Menu on how to eat right and lose weight
For women who want to lose weight by eating the right foods, the menu should be as follows:
- Breakfast: lentil porridge (pearl barley or corn porridge, unpolished rice) plus boiled chicken breast, herbs.
- Snack (second breakfast): 1 apple and 250 ml of kefir or a handful of nuts or 2-3 prunes.
- Lunch: soup or fish soup, stewed or boiled fish, vegetable salad, topped with 1 tbsp olive oil.
- Snack (afternoon breakfast): grated carrots with nuts.
- Dinner: cottage cheese with sour cream or seafood salad, or turkey with boiled broccoli.
Such a weight loss menu is exemplary, focusing on it, you can compose your own diet, which will not disrupt your diet, but will help to properly lose weight.
Do not overeat if you feel the need to spend a hungry day, "sit" the day on kefir, celery soup, apples. At a party, give up fatty foods, you can afford a glass of dry wine, but only if it does not whet your appetite.
What else should you give up?
Manipulating weight loss, many give recommendations without going into details: carbohydrates once began to be considered the enemy of the figure, without specifying that there are useful and harmful carbohydrates, and then began to aggressively attack fats because of theircaloric content, without specifying that without fat we will not have a feeling of satiety, proteins also have it.
In fact, you can eat almost anything just by limiting yourself in quantity and combining foods properly.

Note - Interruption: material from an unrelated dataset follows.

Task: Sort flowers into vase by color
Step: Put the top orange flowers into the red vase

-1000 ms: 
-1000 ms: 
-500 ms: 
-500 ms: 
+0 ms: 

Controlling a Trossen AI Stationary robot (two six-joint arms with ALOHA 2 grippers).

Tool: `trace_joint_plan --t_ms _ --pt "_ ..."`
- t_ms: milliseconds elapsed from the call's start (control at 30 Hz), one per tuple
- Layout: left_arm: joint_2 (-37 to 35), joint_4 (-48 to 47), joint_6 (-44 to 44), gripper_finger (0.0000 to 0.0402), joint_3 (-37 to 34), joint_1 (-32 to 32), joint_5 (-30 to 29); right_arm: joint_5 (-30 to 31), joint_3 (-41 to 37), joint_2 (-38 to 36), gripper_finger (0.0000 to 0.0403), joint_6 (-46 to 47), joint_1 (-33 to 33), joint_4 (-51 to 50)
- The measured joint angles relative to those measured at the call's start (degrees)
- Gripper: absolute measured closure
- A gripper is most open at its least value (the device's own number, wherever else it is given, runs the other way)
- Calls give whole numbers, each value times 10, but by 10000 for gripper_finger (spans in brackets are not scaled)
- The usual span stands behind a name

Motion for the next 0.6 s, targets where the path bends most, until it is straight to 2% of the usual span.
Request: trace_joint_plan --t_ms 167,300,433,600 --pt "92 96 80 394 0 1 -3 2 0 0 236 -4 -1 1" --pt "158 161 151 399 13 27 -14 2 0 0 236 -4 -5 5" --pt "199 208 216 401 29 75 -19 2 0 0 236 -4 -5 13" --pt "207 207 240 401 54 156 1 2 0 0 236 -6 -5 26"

The list of overtly harmful foods that should be eliminated from the diet is not so huge:
- Forget about chips and salted nuts. Popcorn, popular recently, is a source of trans fats and chemical flavor enhancers.
- Stop buying instant noodles, mashed potatoes or soups in bags.
- Store-bought bakery products for long-term storage.
- Ready meals, especially fried fish with monosodium glutamate and fried pies.
These foods not only have no nutritional value, but can also harm our entire digestive tract (intestines, liver, kidneys).
Otherwise you have a huge selection of products for your daily menu, combine them properly, do not overeat, move a lot and you will gradually reach the goals you have set.